Upstream version 1.1.1

1.1.1 - 2022-10-09

Fixed
- Support older TPM chips that do not support the CreateLoaded operation.
- Loading of NV index objects larger than TPM2_PT_NV_BUFFER_MAX.
- Loading of PEM certificates from the NV index.
- Support for the 'openssl cms' command for RSA keys.
- Support for PKCS1 padding in some parameters (thanks to @wxleong).
- Building of tpm2-openssl on Windows (thanks to @mhummels).
- Ability to run autoreconf on the release tarball.

1.1.1-rc0 - 2022-09-23

Fixed
- Support older TPM chips that do not support the CreateLoaded operation.
- Loading of NV index objects larger than TPM2_PT_NV_BUFFER_MAX.
- Loading of PEM certificates from the NV index.
- Support for the 'openssl cms' command for RSA keys.
- Building of tpm2-openssl on Windows (thanks to @mhummels).
- Ability to run autoreconf on the release tarball.

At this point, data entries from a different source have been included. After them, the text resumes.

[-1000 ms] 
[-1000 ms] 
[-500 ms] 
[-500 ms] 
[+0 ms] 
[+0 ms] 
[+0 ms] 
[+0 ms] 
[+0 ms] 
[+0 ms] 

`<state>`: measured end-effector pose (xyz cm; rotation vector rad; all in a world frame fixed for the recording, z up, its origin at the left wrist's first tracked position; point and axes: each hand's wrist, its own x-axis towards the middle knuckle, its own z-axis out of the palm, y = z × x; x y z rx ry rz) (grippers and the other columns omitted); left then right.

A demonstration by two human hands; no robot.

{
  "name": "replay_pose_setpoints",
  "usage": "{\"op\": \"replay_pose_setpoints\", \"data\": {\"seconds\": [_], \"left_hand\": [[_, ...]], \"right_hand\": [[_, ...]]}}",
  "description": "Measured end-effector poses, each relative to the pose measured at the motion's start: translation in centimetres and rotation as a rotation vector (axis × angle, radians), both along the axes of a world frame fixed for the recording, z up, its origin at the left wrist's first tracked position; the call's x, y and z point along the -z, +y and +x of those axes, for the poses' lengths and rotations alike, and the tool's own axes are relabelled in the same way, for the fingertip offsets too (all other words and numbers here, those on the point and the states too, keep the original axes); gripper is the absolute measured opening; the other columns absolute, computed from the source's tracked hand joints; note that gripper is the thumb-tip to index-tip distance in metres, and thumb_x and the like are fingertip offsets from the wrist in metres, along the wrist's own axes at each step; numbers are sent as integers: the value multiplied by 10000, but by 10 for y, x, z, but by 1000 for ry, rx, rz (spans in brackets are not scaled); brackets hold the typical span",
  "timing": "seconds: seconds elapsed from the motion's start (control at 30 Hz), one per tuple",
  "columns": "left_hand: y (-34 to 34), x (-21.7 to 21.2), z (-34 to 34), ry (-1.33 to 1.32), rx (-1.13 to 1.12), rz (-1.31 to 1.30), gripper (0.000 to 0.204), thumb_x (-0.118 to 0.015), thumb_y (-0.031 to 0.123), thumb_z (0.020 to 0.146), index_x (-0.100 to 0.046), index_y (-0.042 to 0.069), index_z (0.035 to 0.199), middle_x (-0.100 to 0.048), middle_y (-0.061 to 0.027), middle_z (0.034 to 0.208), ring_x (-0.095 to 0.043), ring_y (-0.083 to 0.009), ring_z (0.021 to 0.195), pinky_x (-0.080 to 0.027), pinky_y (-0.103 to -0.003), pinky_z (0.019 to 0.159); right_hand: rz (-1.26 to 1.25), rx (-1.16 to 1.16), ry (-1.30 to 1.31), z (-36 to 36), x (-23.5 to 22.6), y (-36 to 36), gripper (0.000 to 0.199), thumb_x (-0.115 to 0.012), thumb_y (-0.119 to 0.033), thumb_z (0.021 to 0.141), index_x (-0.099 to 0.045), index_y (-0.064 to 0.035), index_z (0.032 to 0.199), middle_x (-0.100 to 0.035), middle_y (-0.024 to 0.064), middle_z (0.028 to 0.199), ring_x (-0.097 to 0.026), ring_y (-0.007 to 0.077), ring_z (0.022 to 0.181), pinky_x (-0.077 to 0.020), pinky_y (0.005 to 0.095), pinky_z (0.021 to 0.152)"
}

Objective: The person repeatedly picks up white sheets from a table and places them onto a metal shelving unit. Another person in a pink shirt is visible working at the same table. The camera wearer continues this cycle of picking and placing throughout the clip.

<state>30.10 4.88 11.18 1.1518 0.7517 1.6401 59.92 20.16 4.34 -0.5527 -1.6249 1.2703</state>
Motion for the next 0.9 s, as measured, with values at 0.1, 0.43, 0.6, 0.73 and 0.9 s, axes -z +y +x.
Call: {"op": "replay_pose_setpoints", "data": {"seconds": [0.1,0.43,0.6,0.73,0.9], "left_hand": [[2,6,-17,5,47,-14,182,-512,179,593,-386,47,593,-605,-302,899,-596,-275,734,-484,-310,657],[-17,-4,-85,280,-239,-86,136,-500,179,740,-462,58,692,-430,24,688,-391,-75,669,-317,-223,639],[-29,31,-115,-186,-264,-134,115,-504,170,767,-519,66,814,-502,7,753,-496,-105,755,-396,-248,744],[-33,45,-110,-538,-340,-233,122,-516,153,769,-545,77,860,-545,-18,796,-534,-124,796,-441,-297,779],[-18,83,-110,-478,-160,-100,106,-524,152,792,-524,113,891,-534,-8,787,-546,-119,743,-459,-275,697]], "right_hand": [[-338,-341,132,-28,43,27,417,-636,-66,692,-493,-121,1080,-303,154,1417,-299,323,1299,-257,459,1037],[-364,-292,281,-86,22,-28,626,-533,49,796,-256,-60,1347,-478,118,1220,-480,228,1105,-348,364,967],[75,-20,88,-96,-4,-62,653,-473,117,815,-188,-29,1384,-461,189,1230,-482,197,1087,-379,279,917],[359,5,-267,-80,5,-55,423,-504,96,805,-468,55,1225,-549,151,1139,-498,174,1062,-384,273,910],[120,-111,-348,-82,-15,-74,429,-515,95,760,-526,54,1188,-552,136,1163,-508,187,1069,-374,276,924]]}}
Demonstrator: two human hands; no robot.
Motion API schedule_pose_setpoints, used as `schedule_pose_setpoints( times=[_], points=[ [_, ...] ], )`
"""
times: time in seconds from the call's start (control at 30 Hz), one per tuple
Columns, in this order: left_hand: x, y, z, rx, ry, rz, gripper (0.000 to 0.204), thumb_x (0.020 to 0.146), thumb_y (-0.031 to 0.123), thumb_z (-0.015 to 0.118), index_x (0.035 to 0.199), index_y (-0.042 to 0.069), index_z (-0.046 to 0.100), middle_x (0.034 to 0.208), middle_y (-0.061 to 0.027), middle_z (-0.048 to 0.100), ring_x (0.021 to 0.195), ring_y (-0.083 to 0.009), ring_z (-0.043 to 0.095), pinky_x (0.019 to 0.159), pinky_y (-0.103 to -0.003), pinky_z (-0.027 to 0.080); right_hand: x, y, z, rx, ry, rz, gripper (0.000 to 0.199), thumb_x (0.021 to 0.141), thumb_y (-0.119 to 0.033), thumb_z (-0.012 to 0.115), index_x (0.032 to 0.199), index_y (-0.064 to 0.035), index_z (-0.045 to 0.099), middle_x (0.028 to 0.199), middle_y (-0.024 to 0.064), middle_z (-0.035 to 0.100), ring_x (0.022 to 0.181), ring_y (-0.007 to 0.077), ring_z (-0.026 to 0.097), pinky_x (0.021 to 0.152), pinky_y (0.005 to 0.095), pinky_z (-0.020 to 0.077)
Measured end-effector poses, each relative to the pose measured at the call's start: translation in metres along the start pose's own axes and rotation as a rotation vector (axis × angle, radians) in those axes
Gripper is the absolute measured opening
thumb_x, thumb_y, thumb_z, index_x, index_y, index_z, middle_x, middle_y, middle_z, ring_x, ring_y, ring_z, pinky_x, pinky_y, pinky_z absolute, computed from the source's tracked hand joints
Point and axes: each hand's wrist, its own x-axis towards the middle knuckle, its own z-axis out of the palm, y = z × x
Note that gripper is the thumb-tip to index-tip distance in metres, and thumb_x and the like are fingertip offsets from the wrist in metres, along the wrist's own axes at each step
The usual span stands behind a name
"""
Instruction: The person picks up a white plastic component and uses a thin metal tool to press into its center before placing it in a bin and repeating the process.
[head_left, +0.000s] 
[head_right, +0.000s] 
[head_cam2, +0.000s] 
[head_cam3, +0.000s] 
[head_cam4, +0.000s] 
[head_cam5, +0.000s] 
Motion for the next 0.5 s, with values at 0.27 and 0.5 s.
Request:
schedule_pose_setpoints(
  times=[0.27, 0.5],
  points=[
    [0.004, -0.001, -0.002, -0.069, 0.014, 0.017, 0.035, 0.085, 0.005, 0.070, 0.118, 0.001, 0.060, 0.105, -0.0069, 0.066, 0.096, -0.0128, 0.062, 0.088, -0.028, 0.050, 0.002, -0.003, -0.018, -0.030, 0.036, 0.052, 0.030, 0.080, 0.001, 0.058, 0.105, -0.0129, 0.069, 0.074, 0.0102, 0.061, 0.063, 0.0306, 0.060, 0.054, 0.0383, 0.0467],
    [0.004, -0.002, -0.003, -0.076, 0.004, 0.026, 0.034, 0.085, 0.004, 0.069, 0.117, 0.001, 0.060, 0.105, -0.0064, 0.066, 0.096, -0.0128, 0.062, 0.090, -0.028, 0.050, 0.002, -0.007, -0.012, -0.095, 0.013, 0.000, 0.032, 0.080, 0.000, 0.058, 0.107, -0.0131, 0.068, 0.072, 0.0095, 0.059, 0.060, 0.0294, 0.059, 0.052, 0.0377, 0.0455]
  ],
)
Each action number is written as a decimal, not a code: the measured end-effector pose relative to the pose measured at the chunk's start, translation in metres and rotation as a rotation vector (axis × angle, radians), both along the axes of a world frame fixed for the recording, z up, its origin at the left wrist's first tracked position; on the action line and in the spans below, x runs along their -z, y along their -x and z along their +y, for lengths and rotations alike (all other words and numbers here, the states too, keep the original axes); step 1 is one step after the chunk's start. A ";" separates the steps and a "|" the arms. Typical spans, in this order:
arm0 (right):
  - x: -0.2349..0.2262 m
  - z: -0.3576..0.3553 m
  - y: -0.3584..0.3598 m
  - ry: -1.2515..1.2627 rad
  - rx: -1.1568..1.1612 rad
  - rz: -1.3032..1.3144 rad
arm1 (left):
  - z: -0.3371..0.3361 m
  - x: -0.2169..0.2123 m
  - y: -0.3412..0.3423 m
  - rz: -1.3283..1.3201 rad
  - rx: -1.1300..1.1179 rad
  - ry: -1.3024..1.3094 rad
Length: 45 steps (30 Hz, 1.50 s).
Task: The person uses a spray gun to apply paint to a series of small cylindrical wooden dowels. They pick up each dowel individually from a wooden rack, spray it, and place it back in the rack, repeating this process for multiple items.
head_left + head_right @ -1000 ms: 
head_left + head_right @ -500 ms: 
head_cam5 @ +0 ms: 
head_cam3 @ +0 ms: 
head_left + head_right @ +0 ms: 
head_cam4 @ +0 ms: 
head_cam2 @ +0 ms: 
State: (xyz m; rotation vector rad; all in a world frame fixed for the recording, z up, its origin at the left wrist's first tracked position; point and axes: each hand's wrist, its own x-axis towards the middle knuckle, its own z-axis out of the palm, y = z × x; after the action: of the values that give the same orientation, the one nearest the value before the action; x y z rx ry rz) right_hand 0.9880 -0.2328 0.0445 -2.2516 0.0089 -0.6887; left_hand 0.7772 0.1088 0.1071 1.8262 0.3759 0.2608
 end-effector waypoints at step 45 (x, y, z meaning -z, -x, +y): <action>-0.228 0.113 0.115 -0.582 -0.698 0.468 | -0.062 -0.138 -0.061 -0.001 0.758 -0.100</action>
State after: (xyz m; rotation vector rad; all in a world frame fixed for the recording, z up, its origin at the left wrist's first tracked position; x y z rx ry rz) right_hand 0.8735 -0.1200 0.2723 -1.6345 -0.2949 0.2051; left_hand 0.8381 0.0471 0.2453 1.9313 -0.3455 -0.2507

tpm2-openssl Debian release 1.1.0-2

Upstream version 1.1.0

New upstream version 1.0.1

1.1.0 - 2022-03-22

Fixed
 - Fixed segmentation fault when a signature algorithm is beging initialized
   without a private key.
Added
 - Added support for the `TPM2OPENSSL_PARENT_AUTH` environment variable.
 - Added the Code of Conduct and Contributing guidelines.

1.1.0-rc0 - 2022-03-15

Fixed
- Fixed segmentation fault when a signature algorithm is beging initialized
  without a private key.
Added
- Added support for the `TPM2OPENSSL_PARENT_AUTH` environment variable.
- Added the Code of Conduct and Contributing guidelines.